Une vie perdue, mais combien d’autres sauvées? Fatima aurait renoncé, perdu sa vie offerte à la science sachant que l’avenir serait porteur de joies, de naissances et de guérisons, tout simplement.
C’est à cette vision de grâce que la gratitude apaise mon cœur.
Don de vie, souffrance et renoncement, messages déposés par le Fils de l’Homme, dans le cœur des oubliés, afin qu’ils deviennent sources d’espérance pour les vivants dans une continuité à jamais renouvelée.
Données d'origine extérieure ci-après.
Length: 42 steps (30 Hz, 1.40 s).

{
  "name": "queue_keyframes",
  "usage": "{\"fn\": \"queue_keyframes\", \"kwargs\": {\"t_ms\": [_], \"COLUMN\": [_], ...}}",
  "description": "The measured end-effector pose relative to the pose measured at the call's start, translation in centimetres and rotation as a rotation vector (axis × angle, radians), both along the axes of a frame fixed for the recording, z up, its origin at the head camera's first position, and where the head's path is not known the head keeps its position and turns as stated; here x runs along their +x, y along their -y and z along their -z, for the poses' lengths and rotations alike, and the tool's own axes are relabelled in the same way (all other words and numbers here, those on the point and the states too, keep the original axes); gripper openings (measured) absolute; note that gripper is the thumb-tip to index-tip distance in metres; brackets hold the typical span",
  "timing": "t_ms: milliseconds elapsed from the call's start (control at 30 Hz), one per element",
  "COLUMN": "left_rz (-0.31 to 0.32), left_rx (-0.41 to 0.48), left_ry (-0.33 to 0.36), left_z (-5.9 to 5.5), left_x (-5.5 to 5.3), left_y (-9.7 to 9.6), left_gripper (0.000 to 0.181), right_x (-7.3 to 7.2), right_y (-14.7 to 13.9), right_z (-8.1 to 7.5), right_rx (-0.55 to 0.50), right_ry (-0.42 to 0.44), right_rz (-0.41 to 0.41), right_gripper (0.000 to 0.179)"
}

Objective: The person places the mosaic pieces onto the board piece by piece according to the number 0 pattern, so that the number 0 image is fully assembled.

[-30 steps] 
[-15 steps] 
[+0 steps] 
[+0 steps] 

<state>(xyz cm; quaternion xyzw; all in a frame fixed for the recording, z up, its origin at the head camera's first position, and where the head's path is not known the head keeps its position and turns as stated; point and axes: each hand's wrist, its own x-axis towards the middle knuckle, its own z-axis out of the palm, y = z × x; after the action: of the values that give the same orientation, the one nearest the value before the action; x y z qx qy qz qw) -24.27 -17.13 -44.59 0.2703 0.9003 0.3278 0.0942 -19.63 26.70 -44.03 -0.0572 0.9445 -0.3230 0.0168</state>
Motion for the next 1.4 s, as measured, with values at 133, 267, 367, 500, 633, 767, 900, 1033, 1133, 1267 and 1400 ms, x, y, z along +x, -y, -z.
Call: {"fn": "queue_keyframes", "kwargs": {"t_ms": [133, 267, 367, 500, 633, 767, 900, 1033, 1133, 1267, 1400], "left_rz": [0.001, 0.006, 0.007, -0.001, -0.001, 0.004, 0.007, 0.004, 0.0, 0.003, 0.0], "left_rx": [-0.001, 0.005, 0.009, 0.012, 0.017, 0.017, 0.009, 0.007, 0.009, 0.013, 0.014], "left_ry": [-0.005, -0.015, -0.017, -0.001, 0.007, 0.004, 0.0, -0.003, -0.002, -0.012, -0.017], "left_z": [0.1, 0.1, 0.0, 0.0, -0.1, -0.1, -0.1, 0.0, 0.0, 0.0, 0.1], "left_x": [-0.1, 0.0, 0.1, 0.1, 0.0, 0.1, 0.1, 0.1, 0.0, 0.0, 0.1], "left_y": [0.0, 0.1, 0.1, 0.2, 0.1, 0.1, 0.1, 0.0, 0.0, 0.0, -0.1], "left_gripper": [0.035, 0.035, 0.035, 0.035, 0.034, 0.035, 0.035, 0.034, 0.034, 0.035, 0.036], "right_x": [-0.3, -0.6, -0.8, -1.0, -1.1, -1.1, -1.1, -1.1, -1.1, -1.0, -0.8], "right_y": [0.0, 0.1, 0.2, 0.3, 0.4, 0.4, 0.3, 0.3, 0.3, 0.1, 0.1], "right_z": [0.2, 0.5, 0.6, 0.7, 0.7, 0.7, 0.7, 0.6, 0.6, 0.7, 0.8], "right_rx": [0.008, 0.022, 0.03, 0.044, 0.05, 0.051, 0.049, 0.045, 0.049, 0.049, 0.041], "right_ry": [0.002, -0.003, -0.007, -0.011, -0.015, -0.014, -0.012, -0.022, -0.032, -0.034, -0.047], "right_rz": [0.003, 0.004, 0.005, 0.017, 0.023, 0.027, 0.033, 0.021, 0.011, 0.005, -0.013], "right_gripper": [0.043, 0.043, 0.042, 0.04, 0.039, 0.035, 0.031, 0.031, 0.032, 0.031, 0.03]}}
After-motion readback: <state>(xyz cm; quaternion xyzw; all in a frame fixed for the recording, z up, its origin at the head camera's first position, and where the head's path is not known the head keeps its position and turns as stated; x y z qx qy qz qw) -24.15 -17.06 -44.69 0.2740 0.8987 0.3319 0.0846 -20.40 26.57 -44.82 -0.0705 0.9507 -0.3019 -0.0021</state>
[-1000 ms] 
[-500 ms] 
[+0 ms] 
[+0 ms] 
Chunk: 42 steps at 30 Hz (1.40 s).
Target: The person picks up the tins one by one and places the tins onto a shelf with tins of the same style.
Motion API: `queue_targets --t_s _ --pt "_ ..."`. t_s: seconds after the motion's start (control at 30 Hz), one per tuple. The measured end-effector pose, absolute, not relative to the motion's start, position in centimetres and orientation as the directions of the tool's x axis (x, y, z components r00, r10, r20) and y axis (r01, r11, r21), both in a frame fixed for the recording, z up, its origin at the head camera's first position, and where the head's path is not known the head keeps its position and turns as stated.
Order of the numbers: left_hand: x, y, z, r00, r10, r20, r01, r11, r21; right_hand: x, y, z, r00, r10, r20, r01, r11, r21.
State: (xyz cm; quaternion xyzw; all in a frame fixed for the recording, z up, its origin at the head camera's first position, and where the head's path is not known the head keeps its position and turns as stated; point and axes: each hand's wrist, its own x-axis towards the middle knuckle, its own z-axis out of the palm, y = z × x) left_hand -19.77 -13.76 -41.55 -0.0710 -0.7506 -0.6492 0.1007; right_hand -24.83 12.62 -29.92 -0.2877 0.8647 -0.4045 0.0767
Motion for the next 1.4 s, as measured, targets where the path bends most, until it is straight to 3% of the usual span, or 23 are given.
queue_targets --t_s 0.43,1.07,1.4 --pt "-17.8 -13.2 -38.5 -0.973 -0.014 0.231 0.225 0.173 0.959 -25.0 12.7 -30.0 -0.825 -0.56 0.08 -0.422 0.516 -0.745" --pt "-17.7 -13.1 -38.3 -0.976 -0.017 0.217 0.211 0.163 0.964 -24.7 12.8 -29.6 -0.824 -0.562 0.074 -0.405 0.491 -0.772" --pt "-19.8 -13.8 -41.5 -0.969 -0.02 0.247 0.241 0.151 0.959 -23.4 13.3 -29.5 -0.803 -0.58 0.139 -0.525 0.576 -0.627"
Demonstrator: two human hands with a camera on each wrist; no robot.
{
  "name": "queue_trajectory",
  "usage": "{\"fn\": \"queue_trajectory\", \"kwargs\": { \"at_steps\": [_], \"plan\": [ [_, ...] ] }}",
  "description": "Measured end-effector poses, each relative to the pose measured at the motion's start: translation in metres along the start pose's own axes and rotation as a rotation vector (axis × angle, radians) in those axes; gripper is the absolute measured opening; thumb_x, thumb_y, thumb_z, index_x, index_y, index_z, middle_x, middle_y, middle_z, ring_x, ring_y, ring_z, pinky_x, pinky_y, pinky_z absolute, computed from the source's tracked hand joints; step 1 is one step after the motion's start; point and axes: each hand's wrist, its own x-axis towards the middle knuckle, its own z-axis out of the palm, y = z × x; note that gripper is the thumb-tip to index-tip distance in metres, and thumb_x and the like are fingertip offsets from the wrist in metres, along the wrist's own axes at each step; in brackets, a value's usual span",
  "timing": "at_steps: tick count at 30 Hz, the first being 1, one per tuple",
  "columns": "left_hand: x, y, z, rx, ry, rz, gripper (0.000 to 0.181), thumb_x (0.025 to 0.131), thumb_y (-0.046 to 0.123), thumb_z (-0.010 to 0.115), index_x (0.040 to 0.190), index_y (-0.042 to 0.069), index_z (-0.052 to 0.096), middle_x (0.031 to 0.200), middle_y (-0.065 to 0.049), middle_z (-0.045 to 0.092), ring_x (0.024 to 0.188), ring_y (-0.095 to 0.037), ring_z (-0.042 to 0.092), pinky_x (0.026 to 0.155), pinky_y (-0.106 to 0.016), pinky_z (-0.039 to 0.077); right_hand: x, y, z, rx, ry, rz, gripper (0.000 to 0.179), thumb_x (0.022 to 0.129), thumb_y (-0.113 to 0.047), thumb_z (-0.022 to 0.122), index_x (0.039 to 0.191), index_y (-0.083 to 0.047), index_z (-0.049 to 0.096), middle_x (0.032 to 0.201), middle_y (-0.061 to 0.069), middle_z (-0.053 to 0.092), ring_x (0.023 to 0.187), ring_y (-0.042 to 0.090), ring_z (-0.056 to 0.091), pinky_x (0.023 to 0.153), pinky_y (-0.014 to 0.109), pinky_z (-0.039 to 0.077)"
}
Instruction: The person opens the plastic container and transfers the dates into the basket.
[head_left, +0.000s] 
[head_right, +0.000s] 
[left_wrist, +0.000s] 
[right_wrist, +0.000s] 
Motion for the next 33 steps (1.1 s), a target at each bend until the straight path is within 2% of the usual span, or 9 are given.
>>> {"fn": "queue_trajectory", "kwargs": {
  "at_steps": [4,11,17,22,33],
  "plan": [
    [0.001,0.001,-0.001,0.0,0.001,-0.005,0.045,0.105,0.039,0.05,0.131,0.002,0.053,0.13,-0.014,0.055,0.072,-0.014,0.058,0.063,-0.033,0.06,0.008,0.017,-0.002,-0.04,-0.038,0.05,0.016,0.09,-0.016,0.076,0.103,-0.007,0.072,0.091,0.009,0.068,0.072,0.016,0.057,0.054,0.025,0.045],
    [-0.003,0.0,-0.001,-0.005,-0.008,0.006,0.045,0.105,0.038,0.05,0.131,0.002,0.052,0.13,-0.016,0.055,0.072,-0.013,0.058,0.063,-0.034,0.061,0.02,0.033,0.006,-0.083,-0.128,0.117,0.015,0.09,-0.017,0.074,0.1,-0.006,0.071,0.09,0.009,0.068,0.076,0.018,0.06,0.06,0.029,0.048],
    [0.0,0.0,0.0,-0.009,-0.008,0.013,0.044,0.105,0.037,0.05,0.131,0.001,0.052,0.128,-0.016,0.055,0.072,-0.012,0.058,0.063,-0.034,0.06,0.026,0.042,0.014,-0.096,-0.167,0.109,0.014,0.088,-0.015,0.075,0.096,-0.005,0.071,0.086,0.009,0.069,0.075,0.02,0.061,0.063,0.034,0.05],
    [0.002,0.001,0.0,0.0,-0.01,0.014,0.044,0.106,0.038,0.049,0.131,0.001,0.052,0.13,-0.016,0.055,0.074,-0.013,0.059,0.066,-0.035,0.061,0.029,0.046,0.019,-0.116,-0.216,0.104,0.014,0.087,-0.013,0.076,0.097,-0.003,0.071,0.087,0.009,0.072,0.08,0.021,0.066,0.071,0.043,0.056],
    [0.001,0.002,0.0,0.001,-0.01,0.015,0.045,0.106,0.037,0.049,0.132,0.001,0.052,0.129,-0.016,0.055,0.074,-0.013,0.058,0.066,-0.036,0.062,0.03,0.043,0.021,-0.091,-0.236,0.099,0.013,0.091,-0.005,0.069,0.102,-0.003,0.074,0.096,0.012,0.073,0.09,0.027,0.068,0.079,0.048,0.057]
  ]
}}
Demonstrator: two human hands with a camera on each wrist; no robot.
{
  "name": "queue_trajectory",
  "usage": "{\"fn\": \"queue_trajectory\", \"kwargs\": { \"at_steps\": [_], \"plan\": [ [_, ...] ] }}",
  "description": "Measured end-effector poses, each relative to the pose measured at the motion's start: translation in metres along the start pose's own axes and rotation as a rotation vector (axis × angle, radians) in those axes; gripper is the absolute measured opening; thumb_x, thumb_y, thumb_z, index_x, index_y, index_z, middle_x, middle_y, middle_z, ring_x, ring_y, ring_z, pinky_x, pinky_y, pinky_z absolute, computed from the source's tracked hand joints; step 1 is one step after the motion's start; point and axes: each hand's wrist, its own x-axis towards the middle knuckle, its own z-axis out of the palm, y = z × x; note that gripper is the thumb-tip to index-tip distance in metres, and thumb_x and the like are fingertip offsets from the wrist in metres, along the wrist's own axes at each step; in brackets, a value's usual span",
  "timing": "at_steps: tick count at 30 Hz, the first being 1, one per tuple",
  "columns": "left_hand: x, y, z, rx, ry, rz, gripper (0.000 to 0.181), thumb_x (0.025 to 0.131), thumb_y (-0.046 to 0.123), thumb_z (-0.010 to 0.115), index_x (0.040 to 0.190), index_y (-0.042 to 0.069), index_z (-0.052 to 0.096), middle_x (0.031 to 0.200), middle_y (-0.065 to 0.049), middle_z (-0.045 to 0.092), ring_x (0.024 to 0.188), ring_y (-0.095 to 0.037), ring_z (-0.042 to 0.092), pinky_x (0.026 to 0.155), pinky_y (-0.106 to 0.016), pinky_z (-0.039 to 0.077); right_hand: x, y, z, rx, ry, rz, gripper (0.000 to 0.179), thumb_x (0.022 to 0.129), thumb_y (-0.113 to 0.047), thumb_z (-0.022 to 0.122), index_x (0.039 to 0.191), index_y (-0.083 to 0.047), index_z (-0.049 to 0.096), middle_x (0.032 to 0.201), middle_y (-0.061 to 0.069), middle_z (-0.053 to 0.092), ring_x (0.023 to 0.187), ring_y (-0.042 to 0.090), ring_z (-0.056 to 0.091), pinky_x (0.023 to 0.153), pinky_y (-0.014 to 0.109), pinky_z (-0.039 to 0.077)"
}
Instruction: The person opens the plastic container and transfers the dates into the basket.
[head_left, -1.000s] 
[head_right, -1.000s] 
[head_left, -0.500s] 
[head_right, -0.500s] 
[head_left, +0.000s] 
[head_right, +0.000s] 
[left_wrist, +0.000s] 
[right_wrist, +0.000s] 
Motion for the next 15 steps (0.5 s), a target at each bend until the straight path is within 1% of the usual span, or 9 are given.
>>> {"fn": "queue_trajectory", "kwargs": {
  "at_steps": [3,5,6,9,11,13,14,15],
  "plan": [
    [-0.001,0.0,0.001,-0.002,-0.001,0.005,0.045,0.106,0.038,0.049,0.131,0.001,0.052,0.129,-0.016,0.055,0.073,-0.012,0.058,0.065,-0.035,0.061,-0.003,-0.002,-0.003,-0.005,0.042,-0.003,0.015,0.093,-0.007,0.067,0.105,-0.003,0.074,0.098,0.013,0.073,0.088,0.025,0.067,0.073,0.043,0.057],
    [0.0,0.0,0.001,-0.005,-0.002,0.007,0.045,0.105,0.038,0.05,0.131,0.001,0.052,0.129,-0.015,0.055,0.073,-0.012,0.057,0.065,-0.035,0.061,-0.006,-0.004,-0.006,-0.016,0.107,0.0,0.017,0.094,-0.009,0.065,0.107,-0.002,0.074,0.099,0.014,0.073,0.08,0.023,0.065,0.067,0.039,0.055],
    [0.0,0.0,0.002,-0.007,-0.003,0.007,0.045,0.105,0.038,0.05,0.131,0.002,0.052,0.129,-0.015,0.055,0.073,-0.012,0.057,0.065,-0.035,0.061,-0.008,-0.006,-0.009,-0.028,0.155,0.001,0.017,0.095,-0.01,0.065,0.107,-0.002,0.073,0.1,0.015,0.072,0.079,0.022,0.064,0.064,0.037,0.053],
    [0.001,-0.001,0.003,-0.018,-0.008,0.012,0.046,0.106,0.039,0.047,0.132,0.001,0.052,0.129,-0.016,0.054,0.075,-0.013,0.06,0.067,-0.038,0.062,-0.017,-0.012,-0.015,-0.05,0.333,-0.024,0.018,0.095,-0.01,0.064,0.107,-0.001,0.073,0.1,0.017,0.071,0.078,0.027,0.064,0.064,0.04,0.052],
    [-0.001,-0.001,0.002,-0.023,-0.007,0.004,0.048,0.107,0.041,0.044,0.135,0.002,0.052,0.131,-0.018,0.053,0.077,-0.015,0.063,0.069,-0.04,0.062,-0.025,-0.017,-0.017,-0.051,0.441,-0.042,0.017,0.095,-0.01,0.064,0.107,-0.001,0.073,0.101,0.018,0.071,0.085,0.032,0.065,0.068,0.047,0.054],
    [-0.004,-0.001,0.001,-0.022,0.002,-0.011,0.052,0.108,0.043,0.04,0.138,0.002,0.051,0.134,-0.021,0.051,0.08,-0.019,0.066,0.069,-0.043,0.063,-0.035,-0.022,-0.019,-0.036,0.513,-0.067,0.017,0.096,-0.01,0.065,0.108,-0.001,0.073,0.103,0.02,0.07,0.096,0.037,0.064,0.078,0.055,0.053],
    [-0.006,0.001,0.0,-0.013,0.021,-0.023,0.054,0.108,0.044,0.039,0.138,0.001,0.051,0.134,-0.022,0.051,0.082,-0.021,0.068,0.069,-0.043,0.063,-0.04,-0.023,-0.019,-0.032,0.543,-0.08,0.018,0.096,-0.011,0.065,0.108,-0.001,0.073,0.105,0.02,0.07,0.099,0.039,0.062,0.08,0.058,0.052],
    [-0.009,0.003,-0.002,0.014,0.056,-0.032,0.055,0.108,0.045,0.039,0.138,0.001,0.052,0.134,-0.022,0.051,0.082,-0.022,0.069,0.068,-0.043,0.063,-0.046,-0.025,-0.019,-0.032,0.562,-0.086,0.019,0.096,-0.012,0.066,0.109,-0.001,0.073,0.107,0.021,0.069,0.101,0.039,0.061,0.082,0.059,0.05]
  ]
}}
Ouvrons nos cœurs, accueillons ces paroles avec amour et bienveillance, donnons nom à tous ces oubliés. C’est dans le renoncement et l’humilité que germera notre humanité, pour que la souffrance ne soit pas vaine, mais plutôt génératrice de vie éternelle.
Autour de la fête de la Saint-Valentin, fête de l’amour, exprimons notre gratitude à ceux qui, par amour de la vie sauvée donnent de leur sang, de leurs organes, ainsi qu’à tous les bénévoles, les accompagnateurs, les secouristes sur les champs de guerre, qui au péril de leur vie, donnent la leur, pour tous ces donneurs de vie, prions.
Car c’est dans le don que se révèle notre humanité.